The original ‘Half-Life’ is 20 years-old today and goddamn am I ever fucking old
Good goddamn, Half-Life turns twenty years-old today? My, my god. Time doesn’t stop. Not for me, not for Gordon Freeman, not for no one.
Rock Paper Shotgun:
What I remember most clearly of all was the anticipation. 1998 was an incredible year for games, and even better for being excited about forthcoming games. And I remember reading those first previews, those first exclusive screenshots, in PC Gamer at the time. And the thing that most blew me away, had me scrubbing at my eyes cartoon style, was that it looked like a game set in the real world!
I remember seeing the shots of offices, with tables, coffee mugs, drinks machines and microwaves. And I’d never seen anything like it. Games, especially FPS games, were set in space! Or in hell! Or somewhere utterly dissimilar. Here I was looking at proper real-life places, mundanity filled with excitement, and it seemed so impossibly exciting.
Getting my hands on it, Half-Life immediately rewarded this excitement with what would become a notorious and genre-redefining opening sequence. Not only was there the monorail credits sequence, in which you saw glimpses of this underground workplace, glimpses of potential glitches and a possibly unhealthy working environment, but then when that was over… you just went to work!
It’s a section that feels almost trivial to play it now, with games having learned so much from Valve’s beginning.
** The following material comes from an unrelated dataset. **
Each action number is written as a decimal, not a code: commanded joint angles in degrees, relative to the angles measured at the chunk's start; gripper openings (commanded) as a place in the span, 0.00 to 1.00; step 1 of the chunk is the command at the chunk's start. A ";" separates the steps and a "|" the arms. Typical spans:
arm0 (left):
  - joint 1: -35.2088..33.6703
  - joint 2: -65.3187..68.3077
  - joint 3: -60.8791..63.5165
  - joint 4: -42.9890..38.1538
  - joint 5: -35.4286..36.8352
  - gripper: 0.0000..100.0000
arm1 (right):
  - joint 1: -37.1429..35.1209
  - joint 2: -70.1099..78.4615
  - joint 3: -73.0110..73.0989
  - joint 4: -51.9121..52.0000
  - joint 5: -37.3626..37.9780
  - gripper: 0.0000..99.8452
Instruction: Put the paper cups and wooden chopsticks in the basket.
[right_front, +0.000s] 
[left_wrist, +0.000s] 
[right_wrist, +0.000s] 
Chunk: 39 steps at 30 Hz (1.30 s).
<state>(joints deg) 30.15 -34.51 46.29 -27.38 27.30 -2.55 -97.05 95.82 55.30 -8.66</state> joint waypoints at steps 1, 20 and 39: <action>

While still somehow so many don’t learn the lesson that the extraordinary is so much more thrilling when you’ve had a dose of the ordinary, it’s not unusual to have games give you a little peek at what the world might have been like before the baddies showed up. Yet it still does it as well as anywhere else. You mill about in corridors, watch people through windows, eventually follow instructions and pick up your special suit. You still try a few lockers, blow up the food in the microwave, and then when you’re ready, head into the lab where you’re assigned. And then, of course, it all goes wrong. There’s a resonance cascade (still no idea what one of those is), and the workplace is exploding, scientists are dying, and there are terrifying aliens all over the place.
What follows is an incredible series of increasingly elaborate set pieces, as Gordon Freeman accidentally stumbles his way from researcher to governmental enemy, simply because he refuses to die. Crowbar in hand, to play it today is to experience everything great about the FPS, in many ways better than the genre has offered for years. There’s just so much going on, so many surprises, challenges, dramatic changes in scenery and circumstance, tiny and detailed corridors, or vast open outdoor spaces battling helicopters and hulking alien brutes.
And it still looks incredible! Yes, blocky and dated and crude, but with such fantastic style. It possibly helps that gaming is in such a pixelly retro place just now, to see the artistic style at its very best. But honestly, like a 1920s cartoon still looks amazing in the era of CGI movies, Half-Life remains an aesthetic delight in the gaming future of RTX 2070s. The textures are unpleasantly blurry in places, but beyond this, it still successfully delivers senses of vertigo, horror, gore and scale as much as it ever did. Half-Life at 20 is, with some caveats laid out below, still a stunning videogame, and I’m very surprised to find myself arguing, holds up better in 2018 than Half-Life 2.